> Yes, and it was considered one the worst decisions of Forth-83 - even
> before the ink had dried.
And I agree with that wholeheartedly. By the time we started work on ANS Forth, though, it had become common practice. The solution was to replace NOT with either NEGATE (arithmetic inversion) or INVERT (invert bits). All compromises have flaws, but at least you know what you're getting.
Cheers,
Elizabeth
-- ==================================================
Elizabeth D. Rather (US & Canada) 800-55-FORTH
FORTH Inc. +1 310.999.6784
5959 West Century Blvd. Suite 700
Los Angeles, CA 90045
http://www.forth.com
"Forth-based products and Services for real-time
applications since 1973."
==================================================
> Phew ! I was getting jelous and starting to wonder why I picked ebx as
> top of stack rather than eax ! ;)
It seems that only XLAT uses EBX. So, it's more flexible in terms of
instruction choice, or more likely to not be clobbered. ECX or CL is used
by loop, branching, and rotate or shift instructions. EDX is used by
multiply and division instructions. EAX is used by multiply, division,
string instructions, etc. If you're moving immediates into registers, quite
a few x86 instructions have shorter forms for the EAX register.

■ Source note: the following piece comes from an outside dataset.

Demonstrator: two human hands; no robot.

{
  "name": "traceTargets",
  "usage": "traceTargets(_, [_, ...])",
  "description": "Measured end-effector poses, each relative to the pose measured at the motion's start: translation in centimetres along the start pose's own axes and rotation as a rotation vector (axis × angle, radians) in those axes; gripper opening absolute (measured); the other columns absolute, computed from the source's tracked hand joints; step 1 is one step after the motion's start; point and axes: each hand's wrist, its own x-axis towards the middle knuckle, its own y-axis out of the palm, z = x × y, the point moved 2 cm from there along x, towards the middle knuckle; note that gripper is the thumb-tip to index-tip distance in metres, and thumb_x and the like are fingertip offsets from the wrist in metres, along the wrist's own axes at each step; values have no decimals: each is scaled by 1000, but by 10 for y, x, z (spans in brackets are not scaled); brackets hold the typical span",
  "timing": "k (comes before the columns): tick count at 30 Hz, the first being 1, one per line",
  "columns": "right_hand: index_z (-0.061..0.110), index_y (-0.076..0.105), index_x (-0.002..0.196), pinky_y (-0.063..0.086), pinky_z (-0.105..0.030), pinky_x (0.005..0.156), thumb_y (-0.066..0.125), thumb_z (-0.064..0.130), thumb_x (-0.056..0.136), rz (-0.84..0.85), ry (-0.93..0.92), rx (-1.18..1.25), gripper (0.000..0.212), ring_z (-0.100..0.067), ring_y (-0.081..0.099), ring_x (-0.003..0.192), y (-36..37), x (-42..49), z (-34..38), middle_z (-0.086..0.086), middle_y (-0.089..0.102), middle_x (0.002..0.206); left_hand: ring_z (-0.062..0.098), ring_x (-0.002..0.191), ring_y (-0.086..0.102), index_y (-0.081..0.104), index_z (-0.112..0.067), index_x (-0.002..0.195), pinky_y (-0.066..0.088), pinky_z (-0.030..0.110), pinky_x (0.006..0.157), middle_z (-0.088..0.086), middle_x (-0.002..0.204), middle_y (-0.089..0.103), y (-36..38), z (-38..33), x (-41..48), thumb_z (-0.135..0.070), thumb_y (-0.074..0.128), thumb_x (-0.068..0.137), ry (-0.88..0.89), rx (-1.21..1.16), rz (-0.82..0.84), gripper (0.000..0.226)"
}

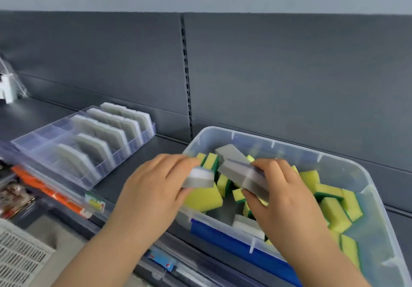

On Sun, 28 Oct 2012 11:05:55 +1100, "Ed" <inva...@nospam.com> wrote:
>The downside is that a good forth optimizer isn't cheap. IIRC Stephen
>once quoted a figure of 50,000 lines of code.
Aout 5,000 lines for many CPUs. 6,000 lines for the x86 version.
Then add the code for the assembler and disassembler.
>And still it may not be as fast as a good C compiler.
The important comparison is the number of hours spent on the
code generators for C and Forth.
Stephen
-- Stephen Pelc, stephen...@mpeforth.com
MicroProcessor Engineering Ltd - More Real, Less Time
133 Hill Lane, Southampton SO15 5AF, England
tel: +44 (0)23 8063 1441, fax: +44 (0)23 8033 9691
web: http://www.mpeforth.com - free VFX Forth downloads
Stephen Pelc wrote:
> The important comparison is the number of hours spent on the
> code generators for C and Forth.
IMHO VFX is limited on x86 by the numbers of registers. As are C compilers. When I wrote my Wurstkessel cryptography core, Marcel did compare the C compiler result with iForth on x64, where more registers are available, and the speed was about the same.
On x86, Andy Glew (one of the designers of the Pentium Pro) suggested adding an instruction for "well formed flags" in the Forth sense - which could be used for bit-wise operations. It got turned down by senior management, because C compilers couldn't make any benefit from it; though assembly code would.
Later, in the SSE instruction set, the idea was revived, and indeed implemented: SSE compares store their result flags as either all bits set or all bits cleared in the destination register.
-- Bernd Paysan
"If you want it done right, you have to do it yourself"
http://bernd-paysan.de/
Bernd Paysan <bernd.pay...@gmx.de> writes Re: well formed flag ?
> Stephen Pelc wrote:
>> The important comparison is the number of hours spent on the
>> code generators for C and Forth.
> IMHO VFX is limited on x86 by the numbers of registers. As are C > compilers. When I wrote my Wurstkessel cryptography core, Marcel did > compare the C compiler result with iForth on x64, where more registers > are available, and the speed was about the same.
> On x86, Andy Glew (one of the designers of the Pentium Pro) suggested > adding an instruction for "well formed flags" in the Forth sense - which > could be used for bit-wise operations. It got turned down by senior > management, because C compilers couldn't make any benefit from it; > though assembly code would.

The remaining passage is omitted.